How do you set that? I have had it randomally come up with different cars. I assumed it was random.


----------



## O`Neil (Aug 13, 2007)

How do you set the hot lap function?

I was just passing the other cars on lap 1 then going for it on lap 2. Down to 1.02 now though


----------



## John74 (Mar 12, 2007)

Hotlap function

Go to leaderboards and " press A to start race " while looking at the leaderboard and you get the track to yourself for as many laps as you like.


----------



## Ultimate Shine (Jun 3, 2008)

I have got into the 59's but it is a high 59. I need to check.

What a game though:thumb:


----------



## Jim W (Feb 3, 2007)

John74 said:


> Hotlap function
> 
> Go to leaderboards and " press A to start race " while looking at the leaderboard and you get the track to yourself for as many laps as you like.


*switches the xbox back on!*


----------



## Jim W (Feb 3, 2007)

did you know there is a drift function on the demo? 
on the leaderboards page, tab across..


----------



## Jim W (Feb 3, 2007)

My best drift in the lap is 11087 (keeping it the same with the porsche, etc (and, without using the RESTART function))

best lap time is now 1.01.831 (so much easier whilst in the hot lap mode!)


----------



## Guest (Oct 4, 2009)

1.01 is my best atm


----------



## Eeloe (Aug 12, 2008)

1.6 for me but i'v only played it for about an hour altogether!


----------



## bartholomeo (Jul 13, 2008)

1.03 is my best atm

what a game


----------



## rich-hill (May 13, 2008)

without sounding stupid how do i find the leaderboard part?


----------



## minimadgriff (Jul 8, 2007)

Jim W said:


> My best drift in the lap is 11087 (keeping it the same with the porsche, etc (and, without using the RESTART function))
> 
> best lap time is now 1.01.831 (so much easier whilst in the hot lap mode!)


how do you get to hot lap mode?

My best at the mo with no assists is 1.03.336


----------



## jamest (Apr 8, 2008)

minimadgriff said:


> how do you get to hot lap mode?
> 
> My best at the mo with no assists is 1.03.336


Look at post #41


----------



## minimadgriff (Jul 8, 2007)

arh I see! cheers!

Im down to 1.01.776


----------



## wedgie (Apr 5, 2008)

i started playing this today,so im only at 1.04.....


A big thanks for the pointer on how to get into "hot lap " mode, saves me having o hang back and letting the AI go...


one thing that has really impressed me so far is the brakes, it is the only game so far that you can balance the brakes without locking up anytime you go near them :thumb::thumb::thumb:


----------



## Jim W (Feb 3, 2007)

Had a few more attempts since my last post.. I'm down to 1.00.720 now, but, for the life of me cannot break the 1 minute mark.. 

here's something that will pee you off, on the leaderboard page, use the #1 ranking as your target ghost car (theres an option there somewhere...) try to keep up!
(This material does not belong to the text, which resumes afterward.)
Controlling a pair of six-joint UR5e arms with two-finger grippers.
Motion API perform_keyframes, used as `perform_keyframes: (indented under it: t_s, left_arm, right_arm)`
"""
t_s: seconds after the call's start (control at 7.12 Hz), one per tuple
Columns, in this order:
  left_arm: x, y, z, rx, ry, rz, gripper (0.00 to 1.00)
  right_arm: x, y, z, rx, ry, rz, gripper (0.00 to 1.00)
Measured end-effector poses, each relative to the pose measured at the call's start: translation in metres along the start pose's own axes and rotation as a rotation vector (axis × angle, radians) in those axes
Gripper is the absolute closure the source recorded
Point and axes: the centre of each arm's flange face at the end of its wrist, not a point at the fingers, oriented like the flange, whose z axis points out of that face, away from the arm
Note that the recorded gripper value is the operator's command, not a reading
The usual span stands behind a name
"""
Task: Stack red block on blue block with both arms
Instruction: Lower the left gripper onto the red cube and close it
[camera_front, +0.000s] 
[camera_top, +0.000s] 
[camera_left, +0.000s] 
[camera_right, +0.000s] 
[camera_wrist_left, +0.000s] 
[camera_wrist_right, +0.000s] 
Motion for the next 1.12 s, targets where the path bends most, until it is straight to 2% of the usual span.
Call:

It's rediculous!!!


----------



## minimadgriff (Jul 8, 2007)

im down to 1.01.455 now!


----------



## VWAlec (Aug 30, 2008)

Compared to some, a totally shameful 1.03.


----------



## Guest (Oct 13, 2009)

1.00.695 and ranked 6,524


----------



## Ultimate Shine (Jun 3, 2008)

I have done a 59.7 now but i recon i could get a 58.


----------



## minimadgriff (Jul 8, 2007)

Ultimate Shine said:


> I have done a 59.7 now but i recon i could get a 58.


are you using a wheel or controller?

Ill be back on it tonight trying to get under 1.01!


----------



## Eeloe (Aug 12, 2008)

I'm using a controller unfortunately, won't have a wheel until christmas day!

I can only get a mid 1.03!


----------



## Ultimate Shine (Jun 3, 2008)

minimadgriff said:


> are you using a wheel or controller?


I am using a controller not the wheel i dont like them.


----------



## Eeloe (Aug 12, 2008)

In the top 1% now,

lap time of 1.01.106 in the porche!

Just can't shave any more time off!


----------



## Ultimate Shine (Jun 3, 2008)

Just clocked a 59.543 ranked 1,463:thumb:


----------



## minimadgriff (Jul 8, 2007)

i got down to 1.00.6something last nite! Not long till im under a minute now!


----------



## rich-hill (May 13, 2008)

i was watching a lap in the 58's on youtube, i follow the same line and everything. Even chase the ghost, still cant get less than 61


----------



## minimadgriff (Jul 8, 2007)

im now down to 1.00.299!


----------



## Guest (Oct 21, 2009)

1.00.154 ranked 4161 top 1%


----------



## VWAlec (Aug 30, 2008)

I need .7 to be under 1 min and its really doing my head in!

Also, curse you amazon for not dispatching my game now!


----------